On 9/30/24 12:25 PM, Vladimir Sementsov-Ogievskiy wrote:
> [add migration maintainers]
>
> On 24.09.24 15:56, Andrey Drobyshev wrote:
>> [...]
>
> I doubt that this a correct way to go.
>
> As far as I understand, "inactive" actually means that "storage is not
> belong to qemu, but to someone else (another qemu process for example),
> and may be changed transparently". In turn this means that Qemu should
> do nothing with inactive disks. So the problem is that nobody called
> bdrv_activate_all on target, and we shouldn't ignore that.
>
> Hmm, I see in process_incoming_migration_bh() we do call
> bdrv_activate_all(), but only in some scenarios. May be, the condition
> should be less strict here.
>
> Why we need any condition here at all? Don't we want to activate
> block-layer on target after migration anyway?
>
Hmm I'm not sure about the unconditional activation, since we at least
have to honor LATE_BLOCK_ACTIVATE cap if it's set (and probably delay it
in such a case). In current libvirt upstream I see such code:
> /* Migration capabilities which should always be enabled as long as they
>
> * are supported by QEMU. If the capability is supposed to be enabled on both
>
> * sides of migration, it won't be enabled unless both sides support it.
>
> */
>
> static const qemuMigrationParamsAlwaysOnItem qemuMigrationParamsAlwaysOn[] =
> {
>
> {QEMU_MIGRATION_CAP_PAUSE_BEFORE_SWITCHOVER,
>
> QEMU_MIGRATION_SOURCE},
>
>
>
> {QEMU_MIGRATION_CAP_LATE_BLOCK_ACTIVATE,
>
> QEMU_MIGRATION_DESTINATION},
>
> };
which means that libvirt always wants LATE_BLOCK_ACTIVATE to be set.
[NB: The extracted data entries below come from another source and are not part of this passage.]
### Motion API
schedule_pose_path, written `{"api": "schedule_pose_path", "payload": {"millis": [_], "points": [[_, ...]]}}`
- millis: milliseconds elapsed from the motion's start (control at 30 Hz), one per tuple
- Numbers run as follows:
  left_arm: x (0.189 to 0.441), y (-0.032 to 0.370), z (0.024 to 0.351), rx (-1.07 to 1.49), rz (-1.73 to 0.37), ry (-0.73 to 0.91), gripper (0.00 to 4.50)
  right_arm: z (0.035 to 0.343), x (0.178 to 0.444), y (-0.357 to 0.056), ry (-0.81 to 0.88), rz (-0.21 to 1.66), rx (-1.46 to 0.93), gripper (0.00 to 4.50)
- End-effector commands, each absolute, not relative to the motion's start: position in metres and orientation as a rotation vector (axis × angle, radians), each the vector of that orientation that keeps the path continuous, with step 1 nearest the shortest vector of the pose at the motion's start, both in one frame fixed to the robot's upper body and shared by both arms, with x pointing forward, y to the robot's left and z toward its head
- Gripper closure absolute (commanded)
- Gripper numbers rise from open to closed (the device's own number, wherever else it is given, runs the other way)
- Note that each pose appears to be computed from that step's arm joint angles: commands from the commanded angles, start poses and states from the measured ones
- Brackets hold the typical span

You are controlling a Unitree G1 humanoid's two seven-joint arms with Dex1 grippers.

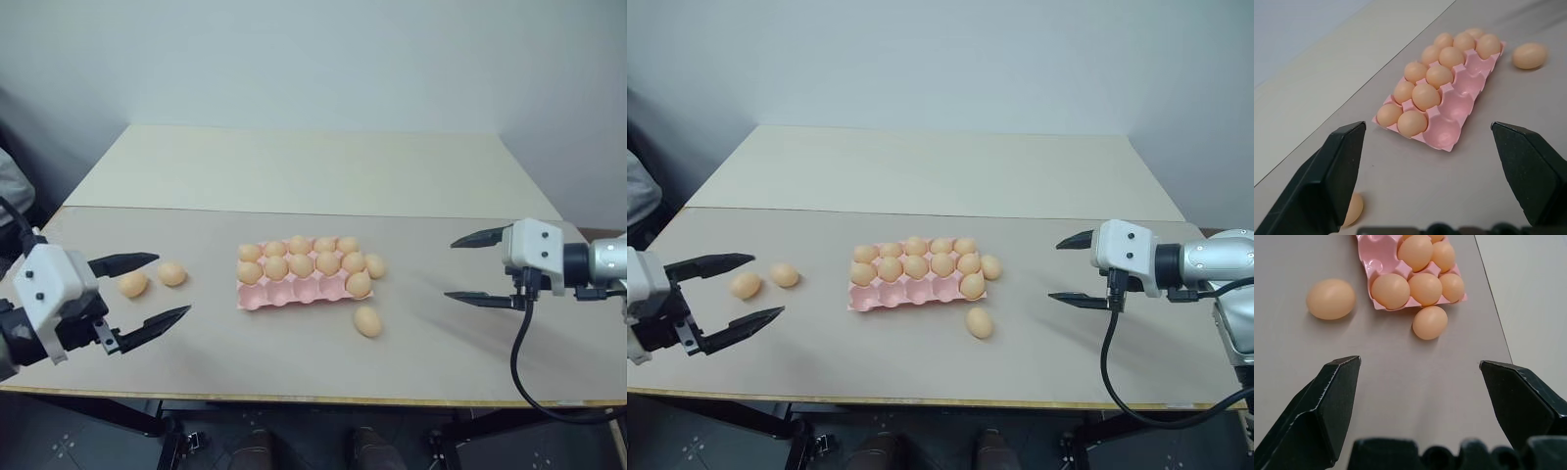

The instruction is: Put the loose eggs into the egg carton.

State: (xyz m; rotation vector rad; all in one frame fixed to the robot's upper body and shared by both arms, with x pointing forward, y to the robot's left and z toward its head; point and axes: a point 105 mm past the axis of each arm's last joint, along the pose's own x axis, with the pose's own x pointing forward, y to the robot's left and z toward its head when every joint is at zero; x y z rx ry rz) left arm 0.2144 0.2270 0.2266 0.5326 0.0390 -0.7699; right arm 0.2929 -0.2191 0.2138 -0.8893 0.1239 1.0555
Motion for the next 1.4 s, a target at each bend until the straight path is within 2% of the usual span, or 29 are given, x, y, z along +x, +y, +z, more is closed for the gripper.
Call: {"api": "schedule_pose_path", "payload": {"millis": [33,300,567,833,1400], "points": [[0.214,0.220,0.231,0.553,-0.799,0.002,0.05,0.234,0.293,-0.225,0.084,1.003,-0.907,0.00],[0.228,0.218,0.225,0.548,-0.858,0.025,0.05,0.217,0.303,-0.221,0.126,1.014,-0.873,0.00],[0.235,0.208,0.223,0.543,-0.916,0.015,0.05,0.194,0.336,-0.202,0.118,1.018,-0.840,0.00],[0.233,0.200,0.224,0.535,-0.952,0.005,0.05,0.174,0.369,-0.182,0.074,1.081,-0.927,0.00],[0.228,0.199,0.222,0.533,-0.938,0.007,0.05,0.150,0.401,-0.144,0.067,1.173,-0.984,0.00]]}}
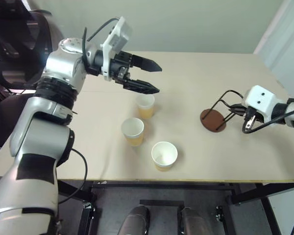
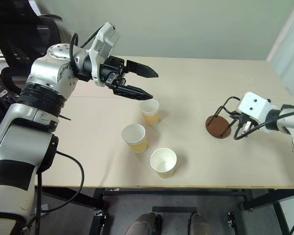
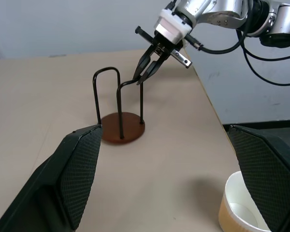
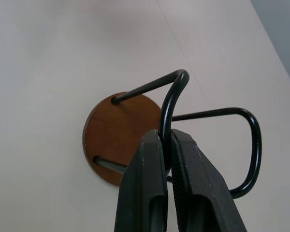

The code from process_incoming_migration_bh() you're referring to:
> /* If capability late_block_activate is set:
>
> * Only fire up the block code now if we're going to restart the
>
> * VM, else 'cont' will do it.
>
> * This causes file locking to happen; so we don't want it to happen
>
> * unless we really are starting the VM.
>
> */
>
> if (!migrate_late_block_activate() ||
>
> (autostart && (!global_state_received() ||
>
> runstate_is_live(global_state_get_runstate())))) {
>
> /* Make sure all file formats throw away their mutable metadata.
>
>
> * If we get an error here, just don't restart the VM yet. */
>
> bdrv_activate_all(&local_err);
>
> if (local_err) {
>
> error_report_err(local_err);
>
> local_err = NULL;
>
> autostart = false;
>
> }
>
> }
It states explicitly that we're either going to start VM right at this
point if (autostart == true), or we wait till "cont" command happens.
None of this is going to happen if we start another migration while
still being in PAUSED state. So I think it seems reasonable to take
such case into account. For instance, this patch does prevent the crash:
> diff --git a/migration/migration.c b/migration/migration.c
> index ae2be31557..3222f6745b 100644
> --- a/migration/migration.c
> +++ b/migration/migration.c
> @@ -733,7 +733,8 @@ static void process_incoming_migration_bh(void *opaque)
> */
> if (!migrate_late_block_activate() ||
> (autostart && (!global_state_received() ||
> - runstate_is_live(global_state_get_runstate())))) {
> + runstate_is_live(global_state_get_runstate()))) ||
> + (!autostart && global_state_get_runstate() == RUN_STATE_PAUSED)) {
> /* Make sure all file formats throw away their mutable metadata.
> * If we get an error here, just don't restart the VM yet. */
> bdrv_activate_all(&local_err);
What are your thoughts on it?
Andrey